Allowed in Silver Not Allowed in Silver
WHERE primary_key IS NOT NULL WHERE admin NOT IN ('tiffany.buckner')
Deduplication by RECORD_KEY Agent/role-based filtering
Removing structurally malformed rows ('∅' as an ID) Date range filtering

Business rules (XO-agent filtering, status filtering, exclusion lists) belong in Gold.

Migration: Move the CSAT exclusion filter from silver/warbyparker/csat.sql to fct_wbp_csat. The '∅' filter stays in Silver (it is garbage data, not a business rule).

2. Facts: XO-Only by Construction — Source Category Framework

Gold fact tables contain XO agent data only. There is no IS_XO_AGENT flag. The mechanism used to enforce XO-only varies by source type, captured by a source_category field in each model's config.meta.

The Three Cases

Case Source Type Silver Fact Join EID Test
1 XO-only source No filter LEFT JOIN roster not_null warn → roster gap alert
2 Mixed + in-source XO identifier DQ filter only ( removal) In-source filter in Gold before LEFT JOIN roster not_null warn → roster gap alert
3 Mixed, no in-source XO identifier No filter possible INNER JOIN roster Not applicable

Case 1 — XO-only source (e.g., GSheets QA Internal, Maestro/CND): The source tool is only used by XO agents. Silver is kept unfiltered. Gold uses LEFT JOIN to the roster so that a NULL EID surfaces as a data quality signal: the agent is in the source system but missing from the roster.

-- Case 1 pattern
left join {{ ref('bi_roster_warbyparker') }} r
    ON data.advisors_name = r.okta_user
-- NULL EID = agent in source but missing from roster (roster gap alert)

Case 2 — Mixed source with in-source XO identifier (e.g., GSheets CSAT with tu. prefix): The source has mixed agents, but XO agents can be identified by a field value prefix or pattern. Silver keeps only the DQ filter ( removal). The in-source identifier filter is applied in Gold before the LEFT JOIN:

-- Case 2 pattern — filter first, then join
from {{ ref('wbp_gsheet_csat') }} data
left join {{ ref('bi_roster_warbyparker') }} r
    ON data.ADMIN_CORRECTED = r.OKTA_USER
where data.ADMIN_CORRECTED NOT LIKE 'tu.%'
  AND data.ADMIN_CORRECTED != 'tiffany.buckner'
-- NULL EID after filter = XO-identified agent missing from roster (roster gap alert)

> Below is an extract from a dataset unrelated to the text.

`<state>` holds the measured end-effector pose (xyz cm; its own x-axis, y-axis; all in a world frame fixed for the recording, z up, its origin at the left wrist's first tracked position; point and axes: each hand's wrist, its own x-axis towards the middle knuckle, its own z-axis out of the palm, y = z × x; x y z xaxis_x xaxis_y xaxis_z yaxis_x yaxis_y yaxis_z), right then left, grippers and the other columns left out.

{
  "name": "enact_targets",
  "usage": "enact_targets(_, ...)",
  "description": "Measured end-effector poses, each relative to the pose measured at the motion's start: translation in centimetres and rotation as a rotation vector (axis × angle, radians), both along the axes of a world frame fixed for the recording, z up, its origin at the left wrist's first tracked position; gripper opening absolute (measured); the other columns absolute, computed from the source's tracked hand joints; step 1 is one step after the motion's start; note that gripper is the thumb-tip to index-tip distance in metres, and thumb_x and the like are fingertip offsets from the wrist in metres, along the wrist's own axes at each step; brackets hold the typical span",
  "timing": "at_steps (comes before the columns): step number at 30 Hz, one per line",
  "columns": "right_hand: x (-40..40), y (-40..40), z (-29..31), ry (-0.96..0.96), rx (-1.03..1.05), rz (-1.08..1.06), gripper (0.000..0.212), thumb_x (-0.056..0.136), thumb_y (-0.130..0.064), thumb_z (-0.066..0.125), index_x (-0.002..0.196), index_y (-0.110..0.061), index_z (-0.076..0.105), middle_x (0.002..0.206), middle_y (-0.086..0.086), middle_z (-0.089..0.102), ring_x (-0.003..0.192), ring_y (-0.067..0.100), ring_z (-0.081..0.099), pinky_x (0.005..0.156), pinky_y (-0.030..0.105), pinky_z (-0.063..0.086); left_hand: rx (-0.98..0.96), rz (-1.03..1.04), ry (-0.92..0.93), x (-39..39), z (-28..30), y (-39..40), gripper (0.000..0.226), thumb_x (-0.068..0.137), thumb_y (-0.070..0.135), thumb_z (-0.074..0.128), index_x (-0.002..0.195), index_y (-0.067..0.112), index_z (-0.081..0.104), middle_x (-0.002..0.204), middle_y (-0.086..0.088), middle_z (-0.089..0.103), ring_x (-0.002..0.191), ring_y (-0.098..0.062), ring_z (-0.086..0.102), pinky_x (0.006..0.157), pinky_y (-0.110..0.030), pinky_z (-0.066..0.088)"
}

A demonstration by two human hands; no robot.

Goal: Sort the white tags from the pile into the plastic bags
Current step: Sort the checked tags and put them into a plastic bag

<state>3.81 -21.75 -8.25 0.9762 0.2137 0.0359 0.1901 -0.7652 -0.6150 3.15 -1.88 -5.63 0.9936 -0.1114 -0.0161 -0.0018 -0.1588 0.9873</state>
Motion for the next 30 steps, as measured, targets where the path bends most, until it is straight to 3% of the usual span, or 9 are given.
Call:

Case 3 — Mixed source, no in-source XO identifier (e.g., Gladly for WBP, GSheets QA Partner): The source has mixed agents and no field distinguishes XO from non-XO. The roster join itself is the XO filter: INNER JOIN keeps only agents whose ID appears in the roster.

-- Case 3 pattern
inner join {{ ref('bi_roster_warbyparker') }} r
    ON ce.AGENT_ID_FIRST_CLOSED = r.GLADLY_ID
-- Non-XO agents have no roster entry → excluded automatically
-- EID is always populated (INNER JOIN guarantee)

Schema.yml Convention

Each fact model records its case in config.meta:

config:
  meta:
    source_category: "1"                        # "1", "2", or "3"
    xo_filter_strategy: left_join_eid_test      # Case 1/2
    # or
    xo_filter_strategy: inner_join              # Case 3

Case 1 and 2 facts also carry a not_null EID test at warn severity:

columns:
  - name: EID
    tests:
      - not_null:
          config:
            severity: warn   # NULL EID = roster gap, not a pipeline failure

Downstream Aggregates

Aggregates sourcing from Case 1 or 2 facts must filter WHERE eid IS NOT NULL to exclude roster-gap rows from metrics. Aggregates sourcing from Case 3 facts need no EID filter (INNER JOIN guarantees EID is populated).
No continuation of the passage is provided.